Technology Choices
Due to the wide variety of technology available from many vendors, the data reservoir reference architecture is primarily a logical architecture.
This chapter covers some of the technologies available from IBM to implement the data reservoir. It supplements the implementation notes in Chapter 6, “Roadmaps for the data reservoir” on page 133.
This chapter includes the following sections:
7.1 Technology for the data repositories
One of the hardest design decisions for the data reservoir is to determine how and where data will be stored in the data reservoir.
The data reservoir repositories in the data reservoir reference architecture are logical repositories. The intent is to characterize the different dispositions that data in a data reservoir is likely to have. The following are some examples of dispositions:
Shared operational data repositories are designed to hold consolidated data for use in real time. Therefore, these repositories have data structures that are optimized for online transaction processing (OLTP) access.
Deposited data is stored in whatever the owner of the data chooses.

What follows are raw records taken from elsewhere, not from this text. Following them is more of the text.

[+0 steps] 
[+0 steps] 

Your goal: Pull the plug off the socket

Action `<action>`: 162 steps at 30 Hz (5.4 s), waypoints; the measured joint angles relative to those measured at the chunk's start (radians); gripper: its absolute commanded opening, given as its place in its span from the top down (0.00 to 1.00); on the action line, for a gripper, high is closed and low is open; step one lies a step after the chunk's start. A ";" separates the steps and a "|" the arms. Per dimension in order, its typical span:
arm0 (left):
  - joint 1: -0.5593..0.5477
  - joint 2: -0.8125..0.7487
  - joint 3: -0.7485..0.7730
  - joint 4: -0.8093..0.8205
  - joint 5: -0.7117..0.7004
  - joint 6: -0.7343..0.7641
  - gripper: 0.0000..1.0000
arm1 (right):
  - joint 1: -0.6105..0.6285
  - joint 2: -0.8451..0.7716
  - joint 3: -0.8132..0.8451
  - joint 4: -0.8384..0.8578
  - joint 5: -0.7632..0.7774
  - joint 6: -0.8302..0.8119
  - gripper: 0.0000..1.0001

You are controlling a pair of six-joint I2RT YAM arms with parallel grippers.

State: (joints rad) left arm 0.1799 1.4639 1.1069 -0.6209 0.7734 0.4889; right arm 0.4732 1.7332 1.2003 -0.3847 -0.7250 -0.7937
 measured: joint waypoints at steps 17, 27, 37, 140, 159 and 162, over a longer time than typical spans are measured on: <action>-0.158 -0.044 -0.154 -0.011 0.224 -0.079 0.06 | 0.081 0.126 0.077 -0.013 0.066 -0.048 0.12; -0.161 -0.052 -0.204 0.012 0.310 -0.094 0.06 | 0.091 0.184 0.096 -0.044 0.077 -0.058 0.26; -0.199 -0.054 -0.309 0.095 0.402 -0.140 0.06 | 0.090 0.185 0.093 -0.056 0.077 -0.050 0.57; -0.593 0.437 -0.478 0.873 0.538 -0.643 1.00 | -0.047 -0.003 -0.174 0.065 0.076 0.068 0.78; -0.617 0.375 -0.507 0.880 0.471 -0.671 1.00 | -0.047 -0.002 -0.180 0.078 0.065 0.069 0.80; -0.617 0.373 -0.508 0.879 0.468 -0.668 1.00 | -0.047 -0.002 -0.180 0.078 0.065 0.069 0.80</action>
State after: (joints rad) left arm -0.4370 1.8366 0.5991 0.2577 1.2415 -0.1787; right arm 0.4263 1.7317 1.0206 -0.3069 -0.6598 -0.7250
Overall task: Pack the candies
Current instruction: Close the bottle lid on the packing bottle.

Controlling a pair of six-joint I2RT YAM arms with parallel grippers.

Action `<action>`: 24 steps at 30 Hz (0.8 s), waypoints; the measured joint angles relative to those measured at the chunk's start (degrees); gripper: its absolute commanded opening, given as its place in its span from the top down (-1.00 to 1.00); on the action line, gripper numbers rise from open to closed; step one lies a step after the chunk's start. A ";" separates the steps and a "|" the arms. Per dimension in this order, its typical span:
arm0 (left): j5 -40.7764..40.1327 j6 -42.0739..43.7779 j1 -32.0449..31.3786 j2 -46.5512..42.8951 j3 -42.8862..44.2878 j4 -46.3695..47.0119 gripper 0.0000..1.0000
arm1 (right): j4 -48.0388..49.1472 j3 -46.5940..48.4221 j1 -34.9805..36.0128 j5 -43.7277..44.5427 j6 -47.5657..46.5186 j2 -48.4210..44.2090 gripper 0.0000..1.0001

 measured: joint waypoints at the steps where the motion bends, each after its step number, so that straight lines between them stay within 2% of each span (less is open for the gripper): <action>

Operational history repositories are formatted in the same way as the original source system that produced the data. The only change is the addition of data and time stamps showing when the values were copied to the operational history. People familiar with the data in the source systems can then use these repositories easily because they understand the context of the data values.
Audit data is in the format produced by the information protection tools that generate it. The data must be organized for the convenience of the analysts who are looking for suspicious activity.
Deep data typically has raw data from unstructured and semi-structured sources plus reference copies of enterprise data for correlation and validation during analytics processing.
Information Warehouses are structured stores that focus on creating a consolidated historical view of the organization.
It is possible that core data, such as data about customers, products, and key activities in the organization, is present in multiple data reservoir repositories that are formatted for different workloads.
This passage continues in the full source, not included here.